Ma fille a 4 ans, mon fils  10 mois.

Et je peux affirmer avec le petit recul que j’ai maintenant, que je ne suis pas la même mère avec les deux.

Je les aime autant l’un que l’autre bien évidemment. Ils ont des tempéraments bien différents tous les deux (j’en parlais d’ailleurs dans cet article il y a quelques mois).

J’ai une fille et un garçon et je crois que ça contribue à me rendre un peu différente avec l’un et l’autre.

Ma fille est mon premier enfant. J’ai vite senti en elle une sorte de détermination, de force de caractère. C’est une petite fille qui sait ce qu’elle veut, qui s’affirme (bien fort) et qui est du genre perfectionniste et un peu autoritaire. Elle parle très bien, connait plein de trucs, est capable de faire des tas de choses (tout cela étant conditionné par son humeur du jour…). 
Je suis assez exigeante avec elle, peut-être trop. Elle n’est pas bête, je sais qu’elle comprend bien les choses et du coup j’ai du mal à supporter les moments où elle fait semblant de ne pas me comprendre, ou quand elle joue les bébés, ou qu’elle me défie (en mode provoc ado de 15ans…)
Je suis un peu autoritaire avec elle car je sens qu’elle a besoin d’un cadre. Sans ça elle prend un peu le pouvoir dans la maison et y instaure « ses » règles (genre: on mange sur un plateau devant la TV, on vit tout nu, on sort en  robe d’été avec un bonnet et des bottes de pluie…^^).
Et puis je suis affectueuse avec elle depuis toujours, bien qu’elle s’en fiche un peu. Elle n’est pas très câline (sauf quand elle est impressionnée par des gens, ou qu’elle est malade, ou qu’elle est jalouse de son frère). Elle l’est un peu plus que quand elle était bébé. 
Elle a essuyé les plâtres, ma fille. C’est mon premier enfant. J’ai donc cru pouvoir être une mère parfaite en faisant ce qu’on me disait de faire,en regardant chaque jour l’émission de maternelle et en m’abonnant à Parents magazine…^^ N’empêche que j’ai peut-être été trop rigide du coup et trop angoissée à l’idée de mal faire. D’ailleurs c’est une petite fille qui n’aime pas les surprises, qui a besoin de savoir à l’avance les choses. Et ça, je pense que ça vient de moi.
Si c’était à refaire, je me ferais plus confiance dans ma façon de l’élever. Parce que finalement mes intuitions étaient bonnes mais j’avais du mal à m’écouter et à m’affirmer en tant que maman.
Elle a été un bébé mignon, facile. J’ai de supers souvenirs avec elle quand elle était petite. Et je suis fière de la petite-grande fille qu’elle est devenue.

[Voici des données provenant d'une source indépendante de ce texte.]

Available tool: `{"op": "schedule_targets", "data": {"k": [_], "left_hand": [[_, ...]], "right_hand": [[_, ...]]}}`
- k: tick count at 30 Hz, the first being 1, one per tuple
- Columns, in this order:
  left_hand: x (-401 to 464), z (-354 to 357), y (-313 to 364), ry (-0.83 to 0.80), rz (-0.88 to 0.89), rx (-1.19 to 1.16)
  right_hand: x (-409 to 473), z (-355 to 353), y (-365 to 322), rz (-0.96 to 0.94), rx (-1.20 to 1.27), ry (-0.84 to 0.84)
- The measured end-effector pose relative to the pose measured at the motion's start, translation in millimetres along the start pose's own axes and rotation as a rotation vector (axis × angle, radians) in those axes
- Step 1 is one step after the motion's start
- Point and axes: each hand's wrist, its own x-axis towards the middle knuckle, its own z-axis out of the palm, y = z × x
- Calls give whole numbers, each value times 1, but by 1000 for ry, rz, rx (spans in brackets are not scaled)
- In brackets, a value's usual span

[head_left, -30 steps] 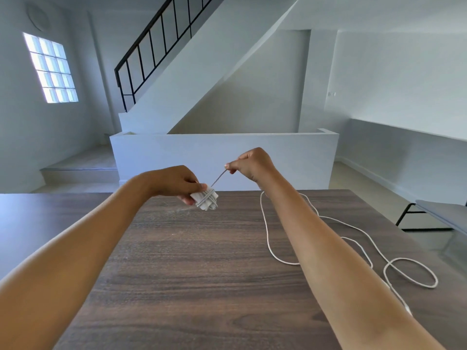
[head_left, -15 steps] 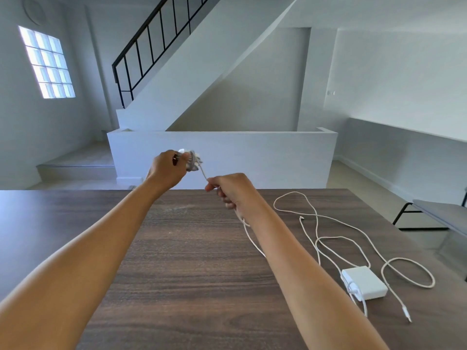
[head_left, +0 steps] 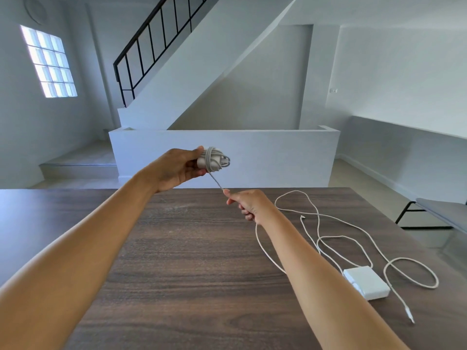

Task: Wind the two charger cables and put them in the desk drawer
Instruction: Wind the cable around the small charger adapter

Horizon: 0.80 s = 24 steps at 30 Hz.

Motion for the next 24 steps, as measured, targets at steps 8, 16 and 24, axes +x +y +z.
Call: {"op": "schedule_targets", "data": {"k": [8, 16, 24], "left_hand": [[-3, -7, 1, -291, -156, 396], [9, -14, -20, -95, 1, 1197], [15, -24, -48, 452, 303, 1226]], "right_hand": [[4, -41, -35, -149, -262, 174], [-7, -41, -68, -317, -381, 213], [-30, -11, -67, -286, -170, 172]]}}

Avec mon fils, tout a été différent. Il m’a vite montré que sans moi il était perdu. Impossible de le laisser bien longtemps hors de mes bras contrairement à ma fille qui réclamait que je la pose dans son transat. Plus collant, plus câlin aussi.
J’ai agi plus « au feeling » avec lui. Je connais les recommandations des pédiatres sur le sommeil, l’alimentation… Mais je prends ce qui m’intéresse et je fais « à ma sauce ».
J’ai l’impression d’être plus cool avec lui. Pour ma fille, je passais beaucoup de temps à lui chercher des supers jouets stimulants. J’essayais de booster sa motricité en lui montrant des gestes. Je lui parlais beaucoup, tout le temps. Je verbalisais tout pour qu’elle s’imprègne des mots. Bref la mère relou quoi !

Mon fils a récupéré les jouets de sa sœur. Je passe moins de temps à jouer avec lui (j’en ai moins out simplement). Par contre il se développe à vitesse grand V, sûrement grâce à son grande sœur qui joue avec lui, lui montre plein de trucs. C’est marrant d’ailleurs leur relation. Je les observe de loin et je trouve ça trop mignon. Je comprends mieux pourquoi les seconds, troisièmes… d’une fratrie captent les choses plus vite. Ils prennent exemple sur les aînés! Par contre, contrairement à sa sœur au même âge, il n’est jamais seul. Elle joue un peu les petites mamans avec lui et a tendance à lui interdire pas mal de choses et à vouloir tout faire à sa place. Il faut surveiller. 
Mon fils, je lui fiche la paix. Et il ne s’en porte pas mal du tout. Je suis là s’il a besoin mais quand il joue tranquillement, je n’interviens pas.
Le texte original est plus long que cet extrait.